Call for authorities to do more to tackle banned terror group
Yvette Cooper has called for the police and Government to do more to tackle far-right extremism after ITV News revealed ex-members of banned terror group National Action were still meeting in secret.
Undercover filming caught former members of Britain's first white supremacist group attending a training camp in the Peak District.
The group celebrated the death of MP Jo Cox before they were outlawed by the Home Office in December.
Mrs Cooper, who chairs the Home Affairs Select Committee, said more needs to be done to stop the group reorgansing under another name.
She also called on Google to do more to remove recruitment videos put up by the terror organisation - despite being asked repeatedly to do so.
Video report by ITV News Security Editor Rohit Kachroo
Mrs Cooper told ITV News: "This is a vile organisation that has been glorifying the murder of Jo Cox, has been found to be linked to terrorist activity, and that's why the Government has banned them.
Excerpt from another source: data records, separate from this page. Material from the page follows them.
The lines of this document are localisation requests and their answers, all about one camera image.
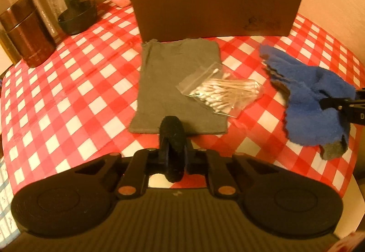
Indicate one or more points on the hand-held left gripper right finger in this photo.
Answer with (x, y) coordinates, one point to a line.
(199, 160)

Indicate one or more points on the grey cloth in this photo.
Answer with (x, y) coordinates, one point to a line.
(165, 78)

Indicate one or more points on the blue fuzzy cloth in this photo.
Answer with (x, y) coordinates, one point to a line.
(308, 92)

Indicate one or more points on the red and white packet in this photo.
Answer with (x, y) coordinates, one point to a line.
(349, 243)

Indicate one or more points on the brown metal canister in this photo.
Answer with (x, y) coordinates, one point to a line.
(25, 32)

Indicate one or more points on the brown cardboard box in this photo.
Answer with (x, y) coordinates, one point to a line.
(216, 12)

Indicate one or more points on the bag of cotton swabs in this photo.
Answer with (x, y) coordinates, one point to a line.
(222, 92)

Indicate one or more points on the glass jar with green lid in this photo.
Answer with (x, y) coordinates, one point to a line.
(75, 9)

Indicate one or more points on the blue white checkered cloth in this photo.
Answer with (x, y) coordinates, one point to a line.
(5, 206)

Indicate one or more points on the red white checkered tablecloth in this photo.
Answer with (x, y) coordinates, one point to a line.
(71, 92)

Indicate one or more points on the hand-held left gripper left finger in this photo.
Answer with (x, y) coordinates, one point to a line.
(141, 162)

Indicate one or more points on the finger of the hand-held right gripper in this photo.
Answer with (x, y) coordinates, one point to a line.
(332, 103)
(361, 95)

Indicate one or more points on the black round puff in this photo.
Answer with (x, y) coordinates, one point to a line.
(172, 143)

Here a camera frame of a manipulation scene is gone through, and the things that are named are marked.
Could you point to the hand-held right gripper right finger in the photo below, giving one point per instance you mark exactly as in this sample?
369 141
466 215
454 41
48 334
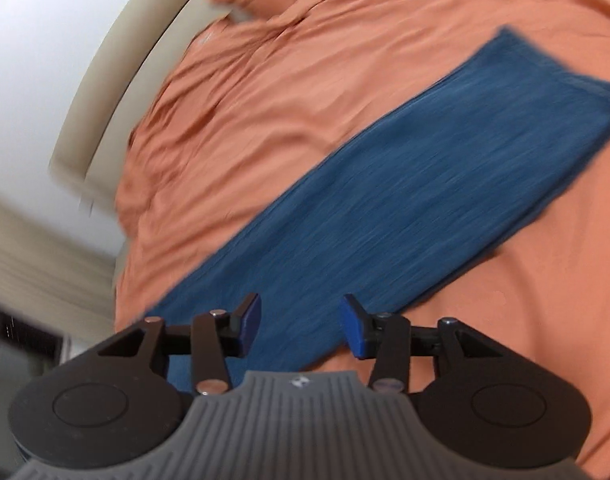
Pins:
351 325

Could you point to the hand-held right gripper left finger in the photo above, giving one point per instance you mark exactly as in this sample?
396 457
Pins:
250 321

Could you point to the blue denim pants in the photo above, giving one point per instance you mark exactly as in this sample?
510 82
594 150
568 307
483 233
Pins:
385 200

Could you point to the orange bed sheet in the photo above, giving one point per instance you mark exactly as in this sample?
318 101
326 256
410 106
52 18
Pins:
285 110

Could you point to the beige pleated curtain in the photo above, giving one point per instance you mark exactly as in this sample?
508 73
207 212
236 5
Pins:
40 255

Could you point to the dark framed window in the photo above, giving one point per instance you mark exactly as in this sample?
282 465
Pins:
15 355

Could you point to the beige padded headboard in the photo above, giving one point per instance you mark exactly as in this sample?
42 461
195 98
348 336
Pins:
105 85
"They can't just reorganise again under another name, so we need to know what the police and what the Government are doing about this.
"And also what's being done about the fact that there are still National Action recruitment videos live on YouTube.
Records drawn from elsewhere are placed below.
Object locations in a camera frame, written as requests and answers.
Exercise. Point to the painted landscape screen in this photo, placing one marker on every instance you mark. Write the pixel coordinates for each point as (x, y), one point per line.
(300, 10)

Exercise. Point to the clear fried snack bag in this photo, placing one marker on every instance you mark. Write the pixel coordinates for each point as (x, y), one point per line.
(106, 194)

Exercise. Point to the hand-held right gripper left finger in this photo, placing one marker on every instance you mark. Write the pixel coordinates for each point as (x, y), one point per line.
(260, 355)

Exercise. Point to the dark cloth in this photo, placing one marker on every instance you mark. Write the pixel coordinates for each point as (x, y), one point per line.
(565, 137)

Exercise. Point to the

"I don't think that Google is doing enough to remove these kinds of illegal propaganda videos. They've been asked repeatedly to do so - they also need to take action."
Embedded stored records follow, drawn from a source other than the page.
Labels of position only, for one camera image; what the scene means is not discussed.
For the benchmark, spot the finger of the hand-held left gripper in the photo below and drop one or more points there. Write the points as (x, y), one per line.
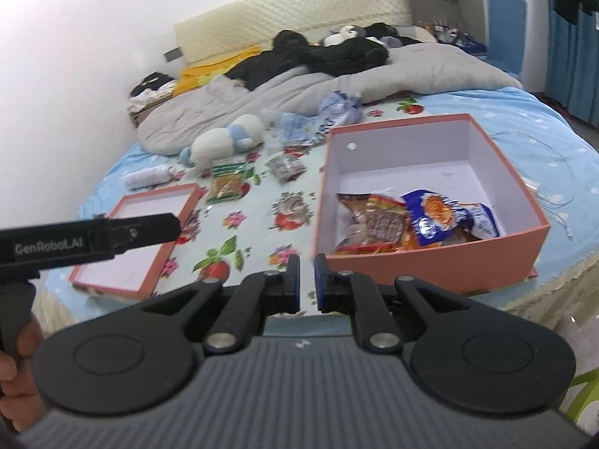
(145, 231)

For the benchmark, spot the blue printed bedsheet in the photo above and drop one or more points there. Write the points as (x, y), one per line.
(262, 224)

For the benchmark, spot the grey wall switch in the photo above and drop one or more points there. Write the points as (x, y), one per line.
(172, 55)

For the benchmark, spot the black white cloth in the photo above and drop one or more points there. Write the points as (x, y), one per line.
(344, 35)

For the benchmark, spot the green stool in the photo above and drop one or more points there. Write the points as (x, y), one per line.
(582, 397)

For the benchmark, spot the clear crumpled plastic packet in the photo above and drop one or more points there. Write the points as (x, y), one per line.
(290, 126)

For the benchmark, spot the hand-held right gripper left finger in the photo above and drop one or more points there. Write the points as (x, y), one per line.
(293, 285)

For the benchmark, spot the person's left hand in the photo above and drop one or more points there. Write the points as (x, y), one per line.
(21, 383)

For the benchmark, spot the grey duvet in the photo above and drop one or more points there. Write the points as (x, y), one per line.
(421, 70)

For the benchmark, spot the small dark snack packet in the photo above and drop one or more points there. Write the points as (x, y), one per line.
(284, 168)

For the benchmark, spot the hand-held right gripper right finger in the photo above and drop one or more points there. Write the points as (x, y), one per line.
(319, 285)

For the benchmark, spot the row of small bottles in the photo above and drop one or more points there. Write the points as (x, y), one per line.
(444, 28)

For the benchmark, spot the blue chair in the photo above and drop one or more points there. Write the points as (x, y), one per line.
(507, 32)

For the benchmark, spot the white blue plush toy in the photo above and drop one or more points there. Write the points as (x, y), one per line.
(224, 142)

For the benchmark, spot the yellow cloth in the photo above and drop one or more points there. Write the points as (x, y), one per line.
(206, 72)

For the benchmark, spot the pink cardboard box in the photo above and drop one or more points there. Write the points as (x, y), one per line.
(421, 149)

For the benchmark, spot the cream padded headboard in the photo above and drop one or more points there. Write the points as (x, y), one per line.
(290, 14)

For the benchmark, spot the green snack packet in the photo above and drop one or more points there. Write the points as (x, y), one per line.
(228, 180)

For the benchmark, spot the blue snack packet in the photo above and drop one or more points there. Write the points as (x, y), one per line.
(435, 217)

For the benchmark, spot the blue curtain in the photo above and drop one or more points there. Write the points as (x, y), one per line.
(575, 75)

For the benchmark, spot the black clothing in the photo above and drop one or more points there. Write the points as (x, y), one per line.
(327, 58)

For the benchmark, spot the pink box lid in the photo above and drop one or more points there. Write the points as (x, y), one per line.
(135, 238)

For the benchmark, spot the clear red-bordered snack packet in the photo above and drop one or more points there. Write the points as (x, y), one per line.
(381, 227)

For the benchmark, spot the pile of clothes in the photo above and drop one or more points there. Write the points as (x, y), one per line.
(149, 91)
Sarah Newton, the Minister for Vulnerability, Safeguarding and Countering Extremism, told MPs "it's time for (Google) to deliver" in taking down National Action videos from the internet.
Giving evidence at a Home Affairs Select Committee hearing on what MPs are doing to tackle extremism in the community, she said a "special unit" has been set to "look online and find this material and when it is found to go to wherever it is and ask for it to be taken down".
The MP for Truro and Falmouth added that that a "filtering regime" has been put in place to prevent people from seeing National Action videos online in the UK.
However when Mrs Cooper revealed she had continuously noticed new National Action videos appearing on Youtube and pressed her on whether Google should be doing more to monitor their existence, Mrs Newton said: "We've got guidance in place, we've got agreements in place, we've got voluntary codes in place that everybody's signed up to.
"It's time for them to deliver."
Brendan Cox, Mrs Cox's widower, told ITV News that the rise of the far right is something "we should all take more seriously".
“Their attempts to undermine our country’s values of decency and inclusion will not succeed if we hold together against their hatred," he said.
"Jo dedicated her life to bringing people together and building stronger communities. Her values reflected the best of what it means to be British and the way the nation as a whole responded to her murder is evidence of that."
Neo-Nazi Thomas Mair was handed a whole life term for murdering Mrs Cox outside her constituency on 16 June 2016.
A spokesperson for the North East Counter-Terrorism Unit told ITV News: "Police are taking steps to secure and review the footage from ITN to assess whether any offences have taken place."
Ministers will be quizzed by MPs this afternoon on what they are doing to tackle extremism in the community.